On Wednesday at about 1:53 p.m., fire crews in the Aspen area were notified of a wildland fire that was starting to spread near McLain Flats Road.
A total of 16 personnel responded to the scene and had the 1/2-acre wildfire contained within about 20 minutes, dousing the blaze completely within an hour.While this blaze might not seem like anything noteworthy, the cause of the fire is a bit outside of the norm and the very fact that it took place could be an indicator for dangerous times to come.
It was apparent to responding crews that the blaze was started by a bird that had flown into power lines. While Holy Cross Electric arrived quickly to tend to any equipment that may have been damaged, this serves as a reminder that in conditions as dry as those in Colorado, wildfires don't take much to get going.
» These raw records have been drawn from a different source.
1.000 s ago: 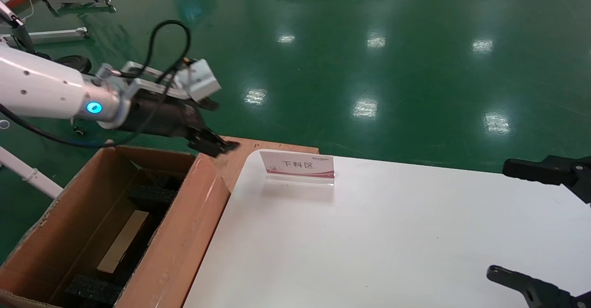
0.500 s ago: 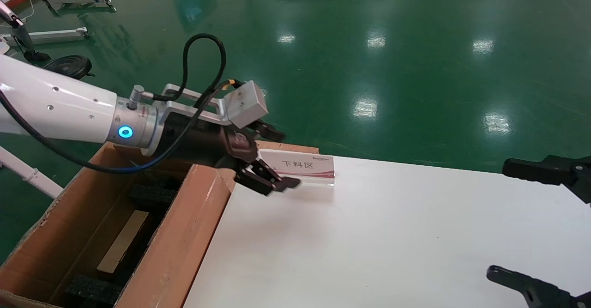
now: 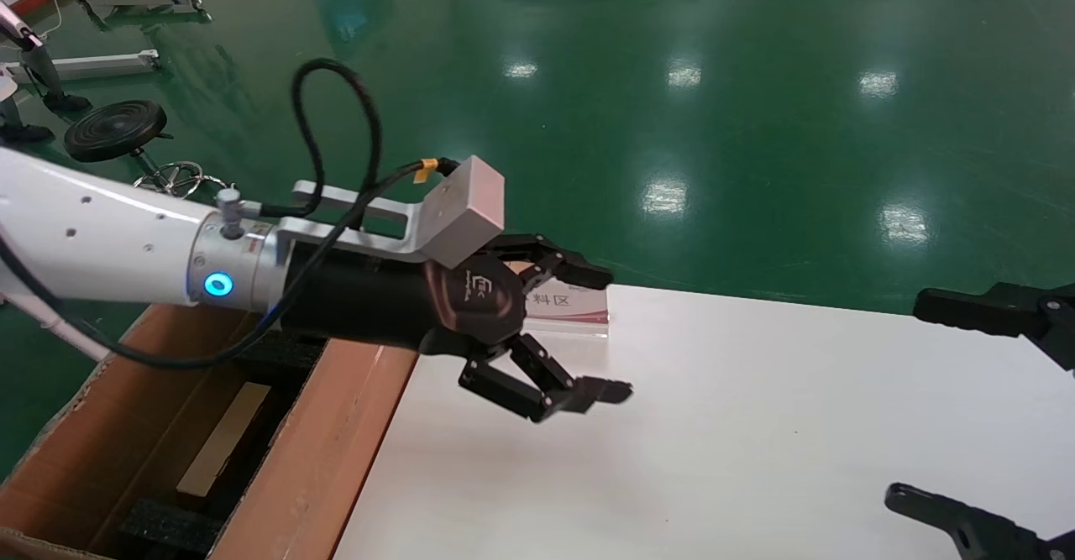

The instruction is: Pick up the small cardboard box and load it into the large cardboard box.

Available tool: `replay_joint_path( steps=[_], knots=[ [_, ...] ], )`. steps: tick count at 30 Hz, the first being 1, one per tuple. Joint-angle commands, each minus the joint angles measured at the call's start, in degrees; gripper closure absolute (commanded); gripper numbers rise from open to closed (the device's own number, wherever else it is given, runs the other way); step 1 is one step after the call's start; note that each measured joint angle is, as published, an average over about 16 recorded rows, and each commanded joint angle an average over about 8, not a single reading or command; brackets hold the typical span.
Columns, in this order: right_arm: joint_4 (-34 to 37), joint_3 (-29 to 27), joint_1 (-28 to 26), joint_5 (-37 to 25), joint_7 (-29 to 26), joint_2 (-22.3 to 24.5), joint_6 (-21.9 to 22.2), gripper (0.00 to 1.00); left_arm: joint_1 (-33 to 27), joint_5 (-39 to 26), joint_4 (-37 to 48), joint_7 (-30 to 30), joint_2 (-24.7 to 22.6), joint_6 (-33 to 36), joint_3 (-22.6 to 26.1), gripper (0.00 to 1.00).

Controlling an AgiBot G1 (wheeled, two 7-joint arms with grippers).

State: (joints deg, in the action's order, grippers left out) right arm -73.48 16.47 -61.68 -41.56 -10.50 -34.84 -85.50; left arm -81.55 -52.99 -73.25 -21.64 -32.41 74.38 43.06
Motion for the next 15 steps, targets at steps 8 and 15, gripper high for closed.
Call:
replay_joint_path(
  steps=[8, 15],
  knots=[
    [-0.04, -0.18, 0.04, -0.12, -0.1, -0.07, -0.08, 0.0, 11.9, 6.63, -0.2, 6.48, -1.55, 6.73, -16.1, 0.0],
    [-0.07, -0.31, 0.08, -0.21, -0.18, -0.13, -0.13, 0.0, 19.53, 10.82, -0.3, 10.51, -2.53, 11.0, -26.48, 0.0]
  ],
)
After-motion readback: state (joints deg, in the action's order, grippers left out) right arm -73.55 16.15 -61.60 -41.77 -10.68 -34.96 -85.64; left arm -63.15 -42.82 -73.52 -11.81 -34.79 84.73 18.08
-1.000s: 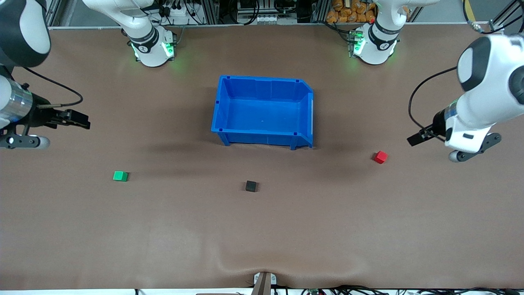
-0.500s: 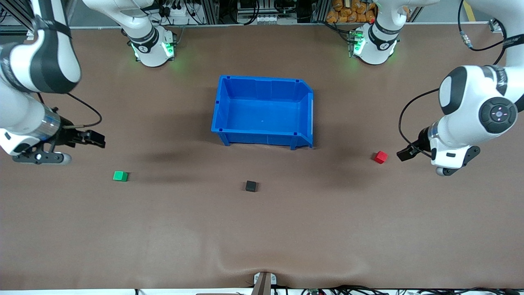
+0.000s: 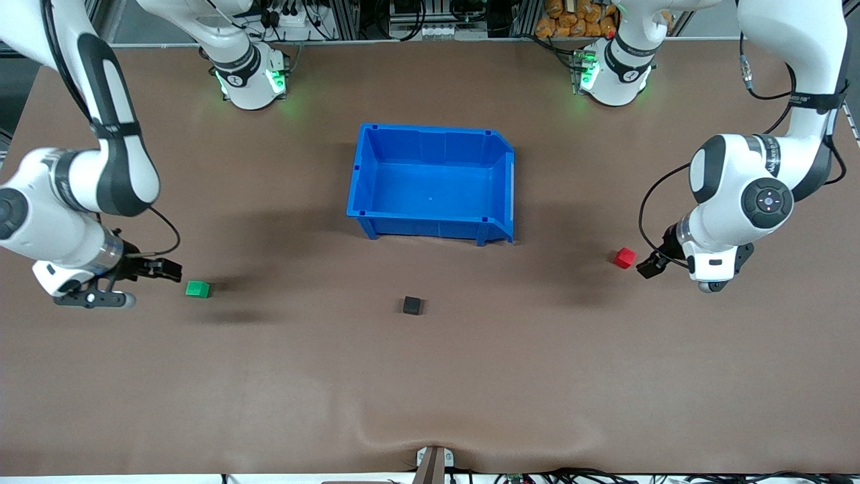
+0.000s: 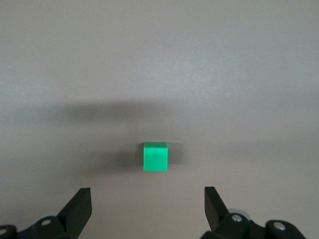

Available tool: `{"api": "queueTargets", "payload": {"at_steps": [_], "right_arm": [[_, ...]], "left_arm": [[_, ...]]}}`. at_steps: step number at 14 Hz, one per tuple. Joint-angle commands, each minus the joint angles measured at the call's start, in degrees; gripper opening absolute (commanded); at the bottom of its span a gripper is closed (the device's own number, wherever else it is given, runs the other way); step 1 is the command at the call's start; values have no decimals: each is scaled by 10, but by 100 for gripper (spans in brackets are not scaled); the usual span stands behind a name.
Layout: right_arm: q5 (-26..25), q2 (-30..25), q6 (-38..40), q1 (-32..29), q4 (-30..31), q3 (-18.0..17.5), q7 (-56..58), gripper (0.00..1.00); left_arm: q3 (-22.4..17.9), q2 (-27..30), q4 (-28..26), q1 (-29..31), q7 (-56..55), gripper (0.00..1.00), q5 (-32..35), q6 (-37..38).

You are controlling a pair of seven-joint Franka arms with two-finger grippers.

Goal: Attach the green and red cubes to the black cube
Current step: 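Lower the left gripper to the red cube while the right gripper reaches the green cube, then close the left gripper on the red cube while the right gripper grasps the green cube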

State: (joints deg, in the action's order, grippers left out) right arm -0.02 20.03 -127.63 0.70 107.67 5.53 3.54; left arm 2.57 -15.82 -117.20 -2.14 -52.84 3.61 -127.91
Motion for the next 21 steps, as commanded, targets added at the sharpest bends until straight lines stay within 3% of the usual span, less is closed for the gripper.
{"api": "queueTargets", "payload": {"at_steps": [1, 5, 8, 9, 12, 21], "right_arm": [[2, 23, -10, -10, -13, -5, 39, 100], [1, 58, -33, -25, -14, -5, 72, 100], [1, 77, -52, -27, -15, -4, 84, 100], [1, 85, -62, -27, -15, -5, 84, 100], [5, 108, -62, -21, -14, -7, 78, 100], [19, 136, -63, -19, -11, -8, 75, 100]], "left_arm": [[3, 6, -42, 8, -38, 100, -24, -53], [3, -13, -48, 9, -63, 100, -33, -57], [4, -29, -52, 21, -63, 96, -63, -59], [4, -37, -51, 21, -63, 90, -68, -59], [3, -57, -51, 21, -65, 88, -68, -75], [2, -87, -39, 33, -67, 81, -68, -85]]}}
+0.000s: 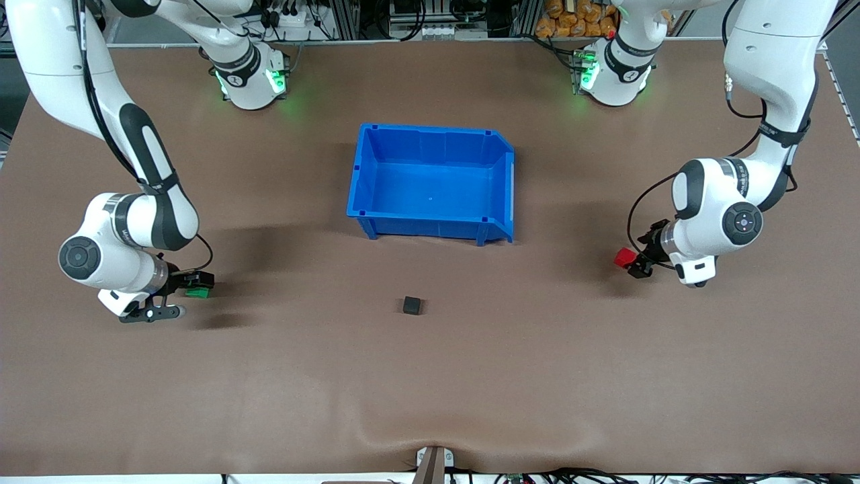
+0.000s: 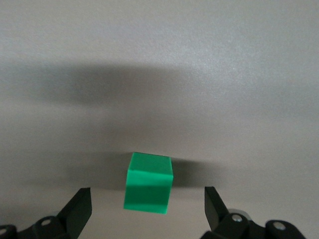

Even a sporadic act like a bird colliding with power lines can be enough to start a blaze.
According to authorities at Aspen Fire Protection District, "fires occurring this early in the season in the high country are an ominous reminder that our ongoing drought conditions have set us up for an above average wildland fire season."
As of April 6, 92 percent of Colorado was experiencing drought conditions. This compares to 47 percent one year ago. In conditions this dry, it will be even more crucial that those in Colorado take every step possible to prevent starting a fire, paying close attention to restrictions, weather, and changing conditions throughout the year.